Most people are unaware that they are afflicted until someone else points it out. Your father's teachers and classmates did not recognize his problem, which is a problem in and of itself, maybe the largest problem of all. Like self-diagnosis, diagnosing colorblindness in others is very difficult, possibly because there are so many variations and most people think colorblindness only applies to telling red from green. Even my mother, who was always correcting my color choices and always telling me that the green shirt I kept asking for was really tan, never realized that it was due to colorblindness.

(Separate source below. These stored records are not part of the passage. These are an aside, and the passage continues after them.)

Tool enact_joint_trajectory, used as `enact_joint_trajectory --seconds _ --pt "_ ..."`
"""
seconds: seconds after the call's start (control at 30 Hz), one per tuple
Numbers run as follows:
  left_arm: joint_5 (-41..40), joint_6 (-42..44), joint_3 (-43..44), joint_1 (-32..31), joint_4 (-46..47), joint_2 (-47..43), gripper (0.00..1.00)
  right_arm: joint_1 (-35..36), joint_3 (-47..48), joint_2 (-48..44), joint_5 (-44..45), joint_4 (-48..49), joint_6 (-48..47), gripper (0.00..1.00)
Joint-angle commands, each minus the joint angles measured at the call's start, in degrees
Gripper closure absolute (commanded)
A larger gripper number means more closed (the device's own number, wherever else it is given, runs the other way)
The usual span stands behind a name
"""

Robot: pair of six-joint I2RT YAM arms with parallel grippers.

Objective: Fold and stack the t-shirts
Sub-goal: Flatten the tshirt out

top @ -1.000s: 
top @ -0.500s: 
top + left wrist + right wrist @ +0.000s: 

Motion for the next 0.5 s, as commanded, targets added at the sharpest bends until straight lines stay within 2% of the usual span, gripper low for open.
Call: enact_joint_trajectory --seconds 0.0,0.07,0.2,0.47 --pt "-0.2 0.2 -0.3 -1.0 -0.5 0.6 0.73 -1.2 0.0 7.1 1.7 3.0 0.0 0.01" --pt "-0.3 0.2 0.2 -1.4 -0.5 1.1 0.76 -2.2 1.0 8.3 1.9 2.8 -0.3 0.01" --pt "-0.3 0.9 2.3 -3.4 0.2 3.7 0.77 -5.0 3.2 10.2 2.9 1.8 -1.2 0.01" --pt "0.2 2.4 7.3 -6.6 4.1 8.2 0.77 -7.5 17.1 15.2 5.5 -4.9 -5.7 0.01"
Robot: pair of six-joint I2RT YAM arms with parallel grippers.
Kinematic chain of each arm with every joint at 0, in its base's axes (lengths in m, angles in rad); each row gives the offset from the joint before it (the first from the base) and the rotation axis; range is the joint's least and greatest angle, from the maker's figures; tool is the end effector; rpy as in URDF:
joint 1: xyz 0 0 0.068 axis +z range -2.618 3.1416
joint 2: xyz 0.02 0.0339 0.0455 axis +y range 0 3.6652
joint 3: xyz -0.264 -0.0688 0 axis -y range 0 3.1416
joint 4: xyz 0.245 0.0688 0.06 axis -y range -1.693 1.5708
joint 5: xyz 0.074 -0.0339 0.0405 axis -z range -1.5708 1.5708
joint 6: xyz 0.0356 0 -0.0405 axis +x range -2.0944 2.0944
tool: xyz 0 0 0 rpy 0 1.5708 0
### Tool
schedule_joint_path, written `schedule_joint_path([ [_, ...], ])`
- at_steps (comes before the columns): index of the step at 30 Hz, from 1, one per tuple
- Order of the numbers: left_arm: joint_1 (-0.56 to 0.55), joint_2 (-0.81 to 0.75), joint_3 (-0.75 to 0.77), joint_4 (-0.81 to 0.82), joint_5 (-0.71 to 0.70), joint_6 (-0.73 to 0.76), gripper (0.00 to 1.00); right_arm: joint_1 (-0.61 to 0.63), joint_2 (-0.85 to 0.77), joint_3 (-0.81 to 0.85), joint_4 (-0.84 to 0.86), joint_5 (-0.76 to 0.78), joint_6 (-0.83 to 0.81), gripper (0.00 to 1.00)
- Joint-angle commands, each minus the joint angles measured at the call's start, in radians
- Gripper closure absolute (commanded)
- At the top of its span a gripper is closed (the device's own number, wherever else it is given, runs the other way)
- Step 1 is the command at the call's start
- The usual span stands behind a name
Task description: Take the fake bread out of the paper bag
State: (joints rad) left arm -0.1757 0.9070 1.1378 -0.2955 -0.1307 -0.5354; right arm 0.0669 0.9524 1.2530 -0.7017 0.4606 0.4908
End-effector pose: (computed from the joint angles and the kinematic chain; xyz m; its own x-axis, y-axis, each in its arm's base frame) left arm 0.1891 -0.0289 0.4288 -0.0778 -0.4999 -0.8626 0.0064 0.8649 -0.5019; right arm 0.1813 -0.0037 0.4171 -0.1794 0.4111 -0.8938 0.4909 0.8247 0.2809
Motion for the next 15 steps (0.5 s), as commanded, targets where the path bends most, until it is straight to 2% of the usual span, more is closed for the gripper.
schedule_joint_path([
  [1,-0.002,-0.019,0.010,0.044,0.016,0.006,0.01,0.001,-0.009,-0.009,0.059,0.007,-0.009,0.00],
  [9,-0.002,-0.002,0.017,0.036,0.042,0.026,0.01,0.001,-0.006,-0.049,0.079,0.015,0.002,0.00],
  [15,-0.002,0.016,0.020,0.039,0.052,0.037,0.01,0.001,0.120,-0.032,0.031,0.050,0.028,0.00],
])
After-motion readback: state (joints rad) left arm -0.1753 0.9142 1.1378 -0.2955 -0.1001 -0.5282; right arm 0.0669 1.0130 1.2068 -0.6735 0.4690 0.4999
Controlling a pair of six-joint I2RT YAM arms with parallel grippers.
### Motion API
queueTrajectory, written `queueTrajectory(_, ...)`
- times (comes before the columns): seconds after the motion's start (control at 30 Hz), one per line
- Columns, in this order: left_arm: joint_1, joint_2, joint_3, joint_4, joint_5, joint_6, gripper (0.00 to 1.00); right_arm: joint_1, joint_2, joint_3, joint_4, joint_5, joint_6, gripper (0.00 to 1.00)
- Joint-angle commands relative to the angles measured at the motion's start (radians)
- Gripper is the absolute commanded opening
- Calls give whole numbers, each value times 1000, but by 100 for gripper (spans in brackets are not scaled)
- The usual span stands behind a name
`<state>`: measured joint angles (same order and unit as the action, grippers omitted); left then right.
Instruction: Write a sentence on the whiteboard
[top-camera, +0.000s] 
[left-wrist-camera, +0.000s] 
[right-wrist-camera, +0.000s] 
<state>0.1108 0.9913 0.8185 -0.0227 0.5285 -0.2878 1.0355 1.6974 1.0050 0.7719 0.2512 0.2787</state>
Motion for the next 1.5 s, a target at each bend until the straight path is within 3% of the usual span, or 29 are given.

Your son is very lucky, you diagnosed his problem, and can now work with him to help him live in a world that relies on colors for so many things.
Delinda wrote -
I found the drivers license chat interesting. I've got a quick question:
I found out my husband's cousin is colorblind, per a test for flight school he took at age 20. The cousin is my mother-in-law's sister's son. The cousin has no health condition that would cause color vision deficiency. Yet, these two sisters claim their late father was not colorblind. How can that be? I thought the colorblindness gene would pass from the grandfather through the mother to the son and no other way unless a health condition caused it.
Marty wrote -
I do not know enough about the nature of color deficiency inheritance to comment authoritatively. As far as I know it is sex-linked and that it is passed through the female. It is passed from the mother to the male children not the other way around. It shows up in males much in the same manner that hair color, eye color, etc.show up, that is somewhat randomly.
Since it doesn't show up in all males I have to assume that it is a recessive rather than a dominant trait. I am not sure of the exact ratio, but if memory serves me it is somewhere between 10 and 30% of males have some form of color deficiency. The fact that some of the sister's children were colorblind and the grandfather was not is not unusual.
I know of no connection between colorblindness and any other health condition so a person could be healthy in all other respects and still be colorblind.